Elle revint à dîner, tendit la main à son ami en lui disant : — Pardon, je voudrais être aimable, pour vous récompenser de votre bonté, mais cela m’est impossible, soyez assez généreux pour me supporter telle que je suis. — Ce qui inquiétait vivement le prince Castel-Forte, c’était l’état de la santé de Corinne. Un danger prochain ne la menaçait pas encore, mais il était impossible qu’elle vécût long-temps, si quelques circonstances heureuses ne ranimaient pas ses forces. Dans ce temps le prince Castel-Forte reçut une lettre de lord Nelvil, et bien qu’elle ne changeât rien à la situation, puisqu’il lui confirmait qu’il était marié, il y avait dans cette lettre des paroles qui auraient ému profondément Corinne. Le prince Castel-Forte réfléchissait des heures entières, pour concerter avec lui-même s’il devait ou non causer à son amie, en lui montrant cette lettre, l’impression la plus vive, et il la voyait si faible qu’il ne l’osait pas. Pendant qu’il délibérait encore, il reçut une seconde lettre de lord Nelvil, également remplie de sentimens qui auraient attendri Corinne, mais contenant la nouvelle de son départ pour l’Amérique. Alors le prince Castel-Forte se décida tout-à-fait à ne rien dire. Il eut peut-être tort, car une des plus amères douleurs de Corinne, c’était que lord Nelvil ne lui écrivît point ; elle n’osait l’avouer à personne ; mais bien qu’Oswald fût pour jamais séparé d’elle, un souvenir, un regret de sa part lui auraient été bien chers, et ce qui lui paraissait le plus affreux, c’était ce silence absolu qui ne lui donnait pas même l’occasion de prononcer ou d’entendre prononcer son nom.

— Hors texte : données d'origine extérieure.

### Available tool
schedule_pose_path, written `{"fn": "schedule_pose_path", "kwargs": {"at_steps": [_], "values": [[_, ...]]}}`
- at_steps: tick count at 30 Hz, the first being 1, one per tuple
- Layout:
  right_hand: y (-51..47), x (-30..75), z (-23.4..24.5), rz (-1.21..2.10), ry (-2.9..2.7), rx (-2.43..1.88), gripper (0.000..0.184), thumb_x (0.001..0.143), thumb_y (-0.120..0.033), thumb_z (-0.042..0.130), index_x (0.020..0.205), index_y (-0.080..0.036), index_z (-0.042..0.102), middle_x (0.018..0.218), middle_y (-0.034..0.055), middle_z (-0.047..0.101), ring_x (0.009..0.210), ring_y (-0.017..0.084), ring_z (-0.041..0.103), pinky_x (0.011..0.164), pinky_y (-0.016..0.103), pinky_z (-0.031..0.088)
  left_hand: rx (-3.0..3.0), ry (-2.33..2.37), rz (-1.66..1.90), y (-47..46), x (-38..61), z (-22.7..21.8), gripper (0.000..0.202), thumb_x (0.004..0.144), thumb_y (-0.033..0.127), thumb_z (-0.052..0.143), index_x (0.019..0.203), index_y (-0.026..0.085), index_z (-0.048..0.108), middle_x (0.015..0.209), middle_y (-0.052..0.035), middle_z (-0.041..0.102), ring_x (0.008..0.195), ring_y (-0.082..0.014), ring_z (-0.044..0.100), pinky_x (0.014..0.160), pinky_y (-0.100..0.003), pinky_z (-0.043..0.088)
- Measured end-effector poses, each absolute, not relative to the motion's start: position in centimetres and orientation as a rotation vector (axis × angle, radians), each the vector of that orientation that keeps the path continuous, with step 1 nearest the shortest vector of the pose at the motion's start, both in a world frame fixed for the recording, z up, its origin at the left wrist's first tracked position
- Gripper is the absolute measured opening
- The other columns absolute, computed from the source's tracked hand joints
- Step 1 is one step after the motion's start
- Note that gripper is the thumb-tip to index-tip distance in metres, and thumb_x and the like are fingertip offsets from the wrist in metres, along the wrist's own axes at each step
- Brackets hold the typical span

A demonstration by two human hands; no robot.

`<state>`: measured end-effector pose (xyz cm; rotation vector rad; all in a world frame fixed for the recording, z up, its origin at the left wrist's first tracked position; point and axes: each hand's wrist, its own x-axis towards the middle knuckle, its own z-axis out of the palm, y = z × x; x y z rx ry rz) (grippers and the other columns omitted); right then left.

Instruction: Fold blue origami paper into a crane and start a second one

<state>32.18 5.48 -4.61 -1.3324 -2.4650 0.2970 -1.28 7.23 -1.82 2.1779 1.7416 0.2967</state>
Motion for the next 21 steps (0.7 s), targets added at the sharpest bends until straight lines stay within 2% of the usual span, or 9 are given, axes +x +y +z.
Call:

Une peine dont personne ne vous parle, une peine qui n’éprouve pas le moindre changement ni par les jours, ni par les années, et n’est susceptible d’aucun événement, d’aucune vicissitude, fait encore plus de mal que la diversité des impressions douloureuses. Le prince Castel-Forte suivit la maxime commune qui conseille de tout faire pour amener l’oubli ; mais il n’y a point d’oubli pour les personnes d’une imagination forte, et il vaut mieux avec elles renouveler sans cesse le même souvenir, fatiguer l’ame de pleurs enfin, que l’obliger à se concentrer en elle-même.

  1. Il m’est doux de dormir, et plus doux d’être de marbre. Aussi long-temps que dure l’injustice et la honte, ce m’est un grand bonheur de ne pas voir et de ne pas entendre ; ainsi donc ne m’éveille point ; de grâce parle bas.
  2. Après la mort du Dante, les Florentins, honteux de l’avoir laissé périr loin de son séjour natal envoyèrent une députation au pape, pour le prier de leur rendre ses restes ensevelis à Ravenne ; mais le pape s’y refusa, trouvant avec raison que le pays qui avait donné asile à l’exilé, était devenu sa patrie, et ne voulant point se dessaisir de la gloire attachée à posséder son tombeau.
  3. Alfieri dit que ce fut en se promenant dans l’église Santa-Croce, qu’il sentit, pour la première fois, l’amour de la gloire ; et c’est là qu’il est enseveli. L’épitaphe qu’il avait composée d’avance pour sa respectable amie madame la comtesse d’Albany et pour lui, est la plus touchante et la plus simple expression d’une amitié longue et parfaite.
  4. Il s’est enfin arrêté, ce cœur qui battait si vite.